[Exercise inputs]
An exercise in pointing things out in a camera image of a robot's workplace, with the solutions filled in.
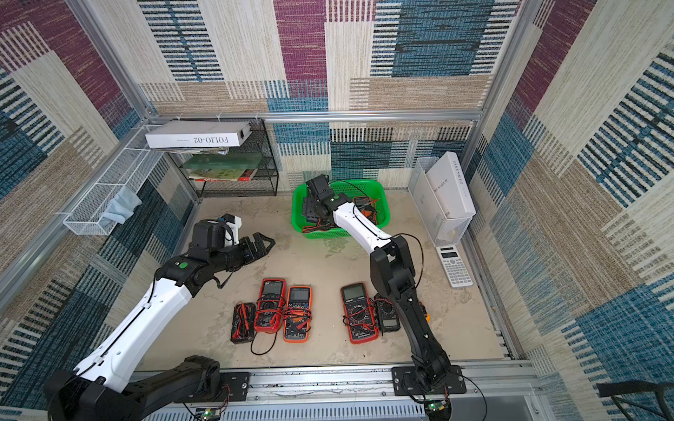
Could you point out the orange clamp multimeter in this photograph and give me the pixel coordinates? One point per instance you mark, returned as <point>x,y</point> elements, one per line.
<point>368,207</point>

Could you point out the light blue cloth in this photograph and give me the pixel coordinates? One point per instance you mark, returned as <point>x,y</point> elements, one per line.
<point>120,208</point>

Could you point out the green book on shelf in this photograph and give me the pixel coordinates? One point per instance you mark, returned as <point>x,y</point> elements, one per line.
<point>218,167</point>

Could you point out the white wire wall basket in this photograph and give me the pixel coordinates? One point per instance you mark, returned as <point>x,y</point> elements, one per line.
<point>130,168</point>

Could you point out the red Aneng multimeter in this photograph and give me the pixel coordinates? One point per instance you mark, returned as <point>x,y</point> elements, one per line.
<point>359,317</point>

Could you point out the black wire mesh shelf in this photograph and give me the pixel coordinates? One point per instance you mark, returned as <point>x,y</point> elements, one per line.
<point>263,182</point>

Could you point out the orange Victor multimeter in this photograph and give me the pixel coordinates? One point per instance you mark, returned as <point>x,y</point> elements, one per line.
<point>298,314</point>

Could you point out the white calculator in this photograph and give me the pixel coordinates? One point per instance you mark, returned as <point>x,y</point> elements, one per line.
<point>454,267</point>

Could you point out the yellow clamp meter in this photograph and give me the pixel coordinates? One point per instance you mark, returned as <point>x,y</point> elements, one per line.
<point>424,311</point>

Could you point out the large dark green multimeter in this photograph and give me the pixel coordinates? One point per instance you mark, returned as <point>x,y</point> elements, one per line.
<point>314,222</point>

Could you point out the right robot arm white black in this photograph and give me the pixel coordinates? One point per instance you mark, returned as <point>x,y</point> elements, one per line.
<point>392,274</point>

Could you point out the green plastic basket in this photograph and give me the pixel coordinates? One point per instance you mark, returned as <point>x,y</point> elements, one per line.
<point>352,188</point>

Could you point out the red Delixi multimeter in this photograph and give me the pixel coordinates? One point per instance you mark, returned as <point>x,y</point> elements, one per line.
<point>270,305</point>

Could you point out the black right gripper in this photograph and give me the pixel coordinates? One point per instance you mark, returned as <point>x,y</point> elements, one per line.
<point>311,212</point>

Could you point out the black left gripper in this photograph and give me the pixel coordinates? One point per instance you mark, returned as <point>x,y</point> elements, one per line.
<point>249,254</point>

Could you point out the white Folio box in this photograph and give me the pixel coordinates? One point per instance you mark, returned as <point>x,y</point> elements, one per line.
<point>199,134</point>

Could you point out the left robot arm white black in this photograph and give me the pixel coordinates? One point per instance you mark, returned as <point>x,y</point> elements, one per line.
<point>100,386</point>

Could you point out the white file box holder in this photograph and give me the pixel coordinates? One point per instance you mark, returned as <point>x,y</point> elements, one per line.
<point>442,198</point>

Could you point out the small black multimeter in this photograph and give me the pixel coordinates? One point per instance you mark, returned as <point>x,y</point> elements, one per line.
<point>387,317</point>

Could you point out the black pocket multimeter with leads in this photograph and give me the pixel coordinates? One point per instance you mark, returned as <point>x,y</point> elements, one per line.
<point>243,324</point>

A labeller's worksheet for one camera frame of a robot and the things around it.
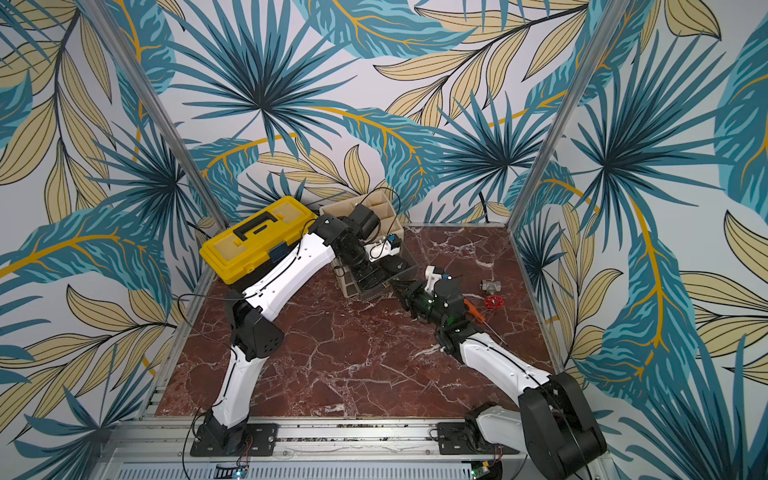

[Brief]
From the listing above, repeat exactly the lines starting at the line that includes "<point>100,386</point>" and ending at the line that includes "<point>243,324</point>", with nothing outside that span.

[Solution]
<point>100,386</point>

Could you point out the white file box holder in this photograph and give me the pixel coordinates? One point per instance you mark, returned as <point>x,y</point> elements, one per line.
<point>442,198</point>

Could you point out the small black multimeter in this photograph and give me the pixel coordinates? One point per instance you mark, returned as <point>x,y</point> elements, one per line.
<point>387,317</point>

Could you point out the black pocket multimeter with leads in this photograph and give me the pixel coordinates? One point per instance you mark, returned as <point>x,y</point> elements, one per line.
<point>243,324</point>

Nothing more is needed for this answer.